Der Schauplatz Island ist mir leider etwas zu kurz gekommen. Zwar begleitet man Hanna in der Hauptstadt Reykjavík, jedoch ist die Atmosphäre austauschbar. Es hätte jede andere Stadt genauso sein können. Auch die gesellschaftlichen Besonderheiten der Isländer haben für meinen Geschmack zu wenig Raum erhalten, denn sie werden mit keinem Wort erwähnt. Dabei hatte ich aufgrund der Untertitelung als ‚Island-Thriller‘ schon gewisse Erwartungen daran.
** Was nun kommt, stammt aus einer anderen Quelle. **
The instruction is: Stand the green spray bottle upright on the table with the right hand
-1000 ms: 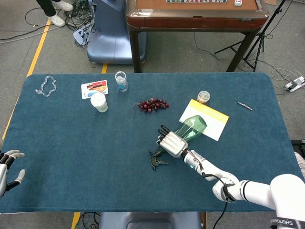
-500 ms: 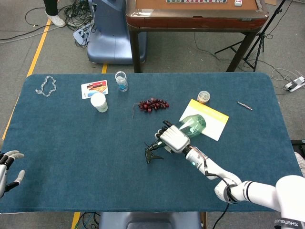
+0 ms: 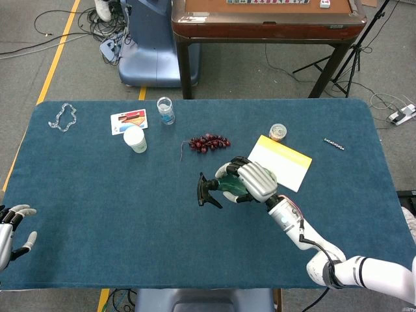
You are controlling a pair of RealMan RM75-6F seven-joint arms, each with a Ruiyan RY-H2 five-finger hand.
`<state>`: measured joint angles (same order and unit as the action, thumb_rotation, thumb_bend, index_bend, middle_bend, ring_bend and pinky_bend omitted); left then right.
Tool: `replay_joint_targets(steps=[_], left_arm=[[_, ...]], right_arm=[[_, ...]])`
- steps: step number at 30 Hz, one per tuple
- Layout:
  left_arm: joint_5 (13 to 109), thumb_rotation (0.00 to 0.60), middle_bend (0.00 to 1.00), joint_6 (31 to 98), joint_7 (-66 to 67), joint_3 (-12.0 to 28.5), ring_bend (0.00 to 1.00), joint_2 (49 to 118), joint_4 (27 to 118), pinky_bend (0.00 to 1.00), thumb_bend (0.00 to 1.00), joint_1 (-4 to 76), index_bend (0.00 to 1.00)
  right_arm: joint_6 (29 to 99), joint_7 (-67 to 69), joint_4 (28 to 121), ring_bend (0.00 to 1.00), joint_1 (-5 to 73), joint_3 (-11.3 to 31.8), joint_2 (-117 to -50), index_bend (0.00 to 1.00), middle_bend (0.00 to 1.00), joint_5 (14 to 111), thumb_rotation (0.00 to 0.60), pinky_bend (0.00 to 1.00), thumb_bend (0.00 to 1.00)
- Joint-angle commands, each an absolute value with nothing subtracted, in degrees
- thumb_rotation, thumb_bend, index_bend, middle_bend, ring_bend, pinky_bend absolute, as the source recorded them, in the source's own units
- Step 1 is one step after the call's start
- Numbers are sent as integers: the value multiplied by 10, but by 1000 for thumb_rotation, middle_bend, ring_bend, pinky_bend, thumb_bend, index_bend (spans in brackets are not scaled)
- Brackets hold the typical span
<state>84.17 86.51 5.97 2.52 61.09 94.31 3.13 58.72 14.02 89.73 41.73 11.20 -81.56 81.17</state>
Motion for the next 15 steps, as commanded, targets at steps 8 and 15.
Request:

Inhaltlich hat der Autor ein wahres Drama geschaffen, das mir ordentlich unter die Haut gegangen ist. Obwohl es sich um einen Thriller handelt, hat die Geschichte auf mich realitätsnah gewirkt. Meinem Empfinden nach könnte es sich tatsächlich so zugetragen haben.

Die eigentliche Handlung ist in mehreren Stränge in Gegenwart und Vergangenheit angesetzt. Zwar wird nicht chronologisch erzählt, doch die Episoden sind durch ein ‚Tick Tack‘ gekennzeichnet. Dadurch sind sie im Großen und Ganzen übersichtlich beschrieben. Trotzdem habe ich mir etwas schwer getan, weil der Autor zwischen den Figuren herumspringt und einen von einer Szene in die nächste reisst. 

Die kurzen Kapitel sind intensiv und schonungslos geschrieben. Sie stacheln Gefühle sowie Emotionen an und sind von einer blutrünstigen kalten Aura umgeben. Dabei hat Máni teils einen vulgären Sprachgebrauch und so manche seiner Ideen kann man schon als barbarisch bezeichnen.

Eine blutrünstige Szene ist mir sehr nahe gegangen, weil dabei ein Tier im Mittelpunkt steht. Ich habe schon öfter gemerkt, dass ich Gewalt und Brutalität gegenüber Menschen in Büchern besser ertragen kann, als wenn ein Tier misshandelt wird. Bei dieser Szene hat sich bei mir alles zusammengezogen und ich habe fassungslos den Kopf geschüttelt, weil ich es als dermaßen unfair empfunden habe.

Obwohl Stefán Máni mit Horror-Meister Stephen King verglichen wird, kann ich dem nicht zustimmen. Máni schreibt gut, fesselt mit einfachen kurzen Sätzen und regt ordentlich die Gemüter auf. Mit der dichten Atmosphäre anderer Autoren kann sein Werk - trotz der einnehmenden Stimmung - allerdings (noch) nicht Schritt halten, weil er meinen Lesefluss durch den episodenhaften Aufbau eher belastet als vorangetrieben hat.

Dennoch ist „Der Stier und das Mädchen“ meiner Meinung nach ein beispielloser, aufreibender Thriller, der packen kann, und dem Leser eine dramatische Familiengeschichte vor Augen führt. Zarte Gemüter sollte sich vor der viehischen Gewalt und dem anrüchigen Ton hüten. Wer dies verkraften kann, wird aufwühlende Lesestunden erleben.